### Data section

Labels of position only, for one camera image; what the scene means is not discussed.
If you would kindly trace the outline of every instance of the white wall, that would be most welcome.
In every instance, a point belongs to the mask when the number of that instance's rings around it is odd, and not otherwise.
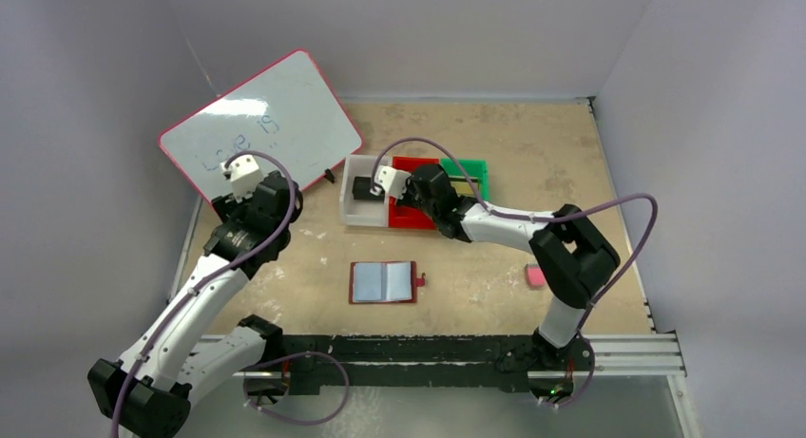
[[[106,436],[86,373],[164,306],[213,96],[165,0],[0,0],[0,436]]]
[[[597,103],[708,437],[806,436],[804,88],[806,0],[653,0]]]
[[[650,0],[170,0],[219,93],[308,48],[348,97],[597,92]]]

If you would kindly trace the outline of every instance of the pink eraser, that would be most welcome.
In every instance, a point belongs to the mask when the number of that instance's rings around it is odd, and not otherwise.
[[[546,286],[546,276],[537,264],[527,264],[526,267],[527,285],[530,288],[542,288]]]

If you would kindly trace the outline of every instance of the robotic arm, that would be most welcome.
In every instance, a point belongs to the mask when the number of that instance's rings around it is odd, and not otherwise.
[[[381,166],[374,180],[396,199],[397,205],[425,213],[447,238],[497,243],[535,256],[554,294],[548,313],[532,335],[543,357],[557,359],[566,352],[591,299],[621,262],[616,250],[588,218],[564,223],[536,220],[579,212],[574,205],[564,205],[553,213],[482,205],[475,198],[459,196],[438,164],[422,165],[411,174]],[[498,216],[505,214],[519,218]],[[566,246],[571,242],[576,248],[568,251]]]
[[[277,260],[279,252],[288,246],[289,228],[286,226],[279,237],[238,268],[224,271],[201,288],[200,282],[275,232],[289,200],[295,201],[296,208],[291,222],[302,211],[302,195],[296,184],[295,189],[289,189],[279,172],[264,178],[254,157],[241,156],[230,167],[222,165],[222,170],[233,192],[212,201],[223,223],[204,245],[204,254],[190,278],[134,345],[116,361],[99,359],[87,375],[101,412],[112,418],[125,378],[139,362],[120,418],[121,426],[138,436],[173,436],[191,408],[232,373],[285,355],[277,351],[282,348],[282,330],[255,315],[244,318],[211,348],[191,354],[226,303],[262,264]],[[143,359],[140,354],[154,333],[160,336]]]

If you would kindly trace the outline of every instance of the purple cable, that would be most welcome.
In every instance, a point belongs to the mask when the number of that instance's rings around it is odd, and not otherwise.
[[[426,138],[423,138],[423,137],[405,137],[403,139],[400,139],[398,141],[390,143],[386,148],[381,150],[381,152],[378,154],[377,158],[375,158],[375,162],[373,164],[372,180],[373,180],[373,188],[374,188],[375,191],[379,191],[378,188],[379,188],[380,185],[375,181],[375,174],[377,173],[377,168],[380,165],[380,162],[383,159],[383,156],[387,152],[389,152],[389,150],[391,150],[392,148],[400,145],[401,143],[405,143],[405,142],[427,143],[427,144],[433,146],[434,148],[436,148],[437,150],[441,151],[446,157],[448,157],[448,159],[450,159],[453,162],[453,164],[459,169],[459,172],[461,172],[462,175],[465,177],[465,181],[470,186],[470,190],[472,191],[473,196],[476,198],[476,200],[478,200],[478,202],[482,206],[482,208],[487,210],[487,212],[490,213],[491,215],[494,215],[494,216],[499,217],[499,218],[516,219],[516,220],[519,220],[519,221],[530,221],[530,222],[562,223],[562,222],[572,221],[572,220],[575,220],[575,219],[584,218],[584,217],[593,215],[594,213],[599,213],[599,212],[601,212],[603,210],[606,210],[608,208],[612,208],[612,207],[615,207],[617,205],[621,205],[623,203],[626,203],[626,202],[629,202],[629,201],[632,201],[632,200],[638,200],[638,199],[649,200],[649,204],[651,205],[652,210],[651,210],[651,214],[649,216],[649,222],[646,224],[646,228],[643,230],[643,234],[641,235],[641,239],[639,239],[638,243],[636,243],[635,250],[632,251],[632,253],[627,258],[627,261],[624,263],[622,268],[618,272],[616,272],[616,274],[613,275],[613,277],[605,284],[605,286],[599,291],[599,293],[597,293],[595,296],[593,296],[590,299],[590,302],[588,302],[588,305],[585,308],[585,313],[582,315],[582,318],[580,319],[579,326],[577,327],[577,332],[580,332],[580,337],[582,337],[581,330],[582,330],[583,326],[585,325],[585,322],[587,321],[587,319],[590,317],[590,313],[593,311],[593,307],[596,305],[597,302],[599,302],[600,299],[602,299],[602,297],[605,294],[607,294],[607,291],[609,291],[610,288],[612,288],[613,285],[616,284],[616,281],[618,281],[619,279],[621,279],[622,276],[624,276],[624,274],[627,272],[627,269],[629,269],[632,266],[632,264],[635,262],[635,259],[638,257],[638,254],[641,252],[641,250],[643,249],[644,245],[646,244],[646,241],[649,239],[649,234],[652,232],[652,228],[655,227],[655,221],[658,219],[658,202],[655,200],[654,197],[652,197],[651,195],[646,194],[646,193],[635,193],[635,194],[630,194],[630,195],[624,196],[622,198],[609,200],[609,201],[607,201],[605,203],[601,203],[601,204],[596,205],[594,207],[588,208],[587,210],[583,210],[581,212],[573,213],[571,215],[568,215],[568,216],[565,216],[565,217],[559,217],[559,218],[532,217],[532,216],[527,216],[527,215],[513,215],[513,214],[510,214],[510,213],[499,212],[498,210],[495,210],[494,208],[489,208],[487,203],[482,199],[481,194],[478,191],[478,188],[473,183],[473,180],[470,178],[470,174],[468,174],[468,171],[465,170],[465,168],[462,166],[462,164],[459,162],[459,160],[457,160],[451,154],[450,151],[448,151],[444,146],[440,145],[439,143],[436,143],[436,142],[432,141],[431,139],[426,139]],[[576,394],[572,395],[571,397],[569,397],[565,402],[562,403],[561,406],[565,406],[565,405],[568,405],[570,403],[573,403],[587,389],[587,386],[590,384],[590,380],[593,378],[593,372],[594,372],[594,370],[596,368],[595,365],[594,365],[596,360],[595,360],[595,355],[593,355],[593,347],[591,346],[590,341],[588,341],[586,338],[582,337],[582,339],[587,344],[588,349],[590,350],[590,354],[591,354],[590,372],[588,373],[587,378],[585,379],[585,382],[579,388],[579,390],[576,392]]]
[[[279,161],[277,161],[274,158],[272,158],[271,156],[269,156],[269,155],[267,155],[265,153],[261,153],[259,151],[253,151],[253,150],[241,151],[237,155],[235,155],[232,158],[230,158],[229,160],[227,160],[225,166],[228,167],[229,164],[232,161],[234,161],[236,158],[241,157],[243,155],[257,156],[258,158],[263,158],[263,159],[267,160],[268,162],[270,162],[271,164],[276,166],[277,169],[282,174],[282,176],[285,177],[285,179],[286,179],[286,181],[288,183],[288,189],[289,190],[294,190],[295,189],[294,181],[291,180],[291,175],[288,173],[288,170],[286,170],[286,168],[283,167],[283,165],[281,163],[279,163]],[[286,228],[286,226],[288,226],[289,221],[291,221],[291,216],[294,214],[295,205],[296,205],[296,199],[290,199],[289,203],[288,203],[288,210],[286,210],[285,216],[283,217],[282,221],[280,222],[278,228],[275,229],[275,232],[273,232],[266,240],[264,240],[261,244],[259,244],[255,248],[253,248],[250,252],[246,253],[245,255],[243,255],[241,257],[237,257],[232,262],[230,262],[227,265],[219,268],[218,270],[216,270],[212,274],[202,278],[199,281],[199,283],[196,284],[196,286],[193,287],[192,291],[194,293],[198,293],[211,280],[213,280],[217,276],[223,274],[224,272],[226,272],[226,271],[228,271],[230,269],[238,267],[244,261],[246,261],[250,257],[256,255],[257,253],[259,253],[260,251],[265,249],[267,246],[269,246],[269,244],[271,244],[273,241],[275,241],[275,239],[277,237],[279,237],[280,233],[282,233],[282,231]],[[190,300],[191,296],[192,296],[191,294],[186,294],[186,295],[184,295],[183,297],[181,297],[179,299],[179,301],[176,303],[176,306],[174,306],[171,309],[171,311],[168,312],[168,314],[165,315],[165,319],[163,319],[163,321],[160,322],[160,325],[157,326],[157,329],[154,330],[154,333],[152,335],[150,335],[148,337],[148,339],[145,341],[145,344],[143,345],[143,349],[138,354],[138,358],[134,361],[133,364],[131,364],[131,369],[128,371],[128,374],[126,375],[126,378],[124,379],[124,383],[121,386],[120,392],[118,392],[117,400],[115,400],[115,410],[112,413],[112,432],[111,432],[111,437],[112,438],[119,438],[120,437],[120,435],[118,434],[118,428],[119,428],[119,426],[121,424],[121,414],[123,412],[124,401],[125,401],[125,398],[126,398],[127,393],[128,393],[128,388],[129,388],[129,386],[131,386],[132,381],[134,381],[134,376],[137,374],[137,370],[140,369],[140,366],[143,364],[143,361],[145,360],[145,358],[148,356],[148,354],[151,352],[151,350],[154,349],[154,344],[157,342],[157,340],[160,338],[160,336],[162,336],[163,332],[165,331],[165,328],[168,326],[168,324],[170,324],[170,322],[173,320],[173,318],[176,317],[177,313],[187,304],[187,302]]]
[[[347,376],[347,371],[344,370],[344,366],[339,364],[338,361],[334,357],[332,357],[331,355],[326,354],[324,352],[313,352],[313,351],[311,351],[311,352],[299,352],[299,353],[296,353],[296,354],[286,355],[284,357],[281,357],[281,358],[275,359],[275,360],[271,360],[269,362],[263,362],[261,364],[257,364],[257,365],[255,365],[253,367],[249,367],[248,370],[265,369],[265,368],[271,367],[273,365],[285,362],[287,360],[299,359],[300,357],[309,356],[309,355],[315,355],[315,356],[318,356],[318,357],[322,357],[322,358],[325,358],[325,359],[333,362],[333,364],[336,365],[336,368],[338,368],[338,370],[341,372],[341,376],[344,378],[344,395],[341,396],[341,402],[339,402],[338,406],[336,407],[336,409],[334,409],[333,412],[331,412],[330,414],[328,414],[327,416],[325,416],[325,417],[323,417],[321,419],[316,419],[314,421],[305,421],[305,420],[301,420],[301,419],[294,419],[292,417],[284,416],[282,414],[279,414],[279,413],[276,413],[274,411],[271,411],[270,409],[266,409],[266,408],[258,405],[257,403],[253,402],[252,399],[249,398],[249,392],[248,392],[248,389],[246,388],[246,382],[244,382],[243,383],[243,395],[246,397],[246,403],[250,407],[255,409],[256,411],[258,411],[258,412],[262,412],[263,414],[266,414],[268,416],[274,417],[275,419],[279,419],[280,421],[287,422],[289,424],[294,424],[295,426],[318,426],[319,424],[324,424],[325,422],[328,422],[329,420],[331,420],[334,417],[336,417],[341,412],[341,410],[344,409],[344,406],[347,405],[347,399],[350,396],[350,378]]]

### To do
In the listing above, please print only the lines from the first one to the line where "wall, that would be most welcome." appears, exactly as written, both of those lines included.

### Answer to the problem
Labels of position only, for one camera image; what the scene means is not discussed.
If you would kindly trace the outline of every instance of the white wall, that would be most welcome.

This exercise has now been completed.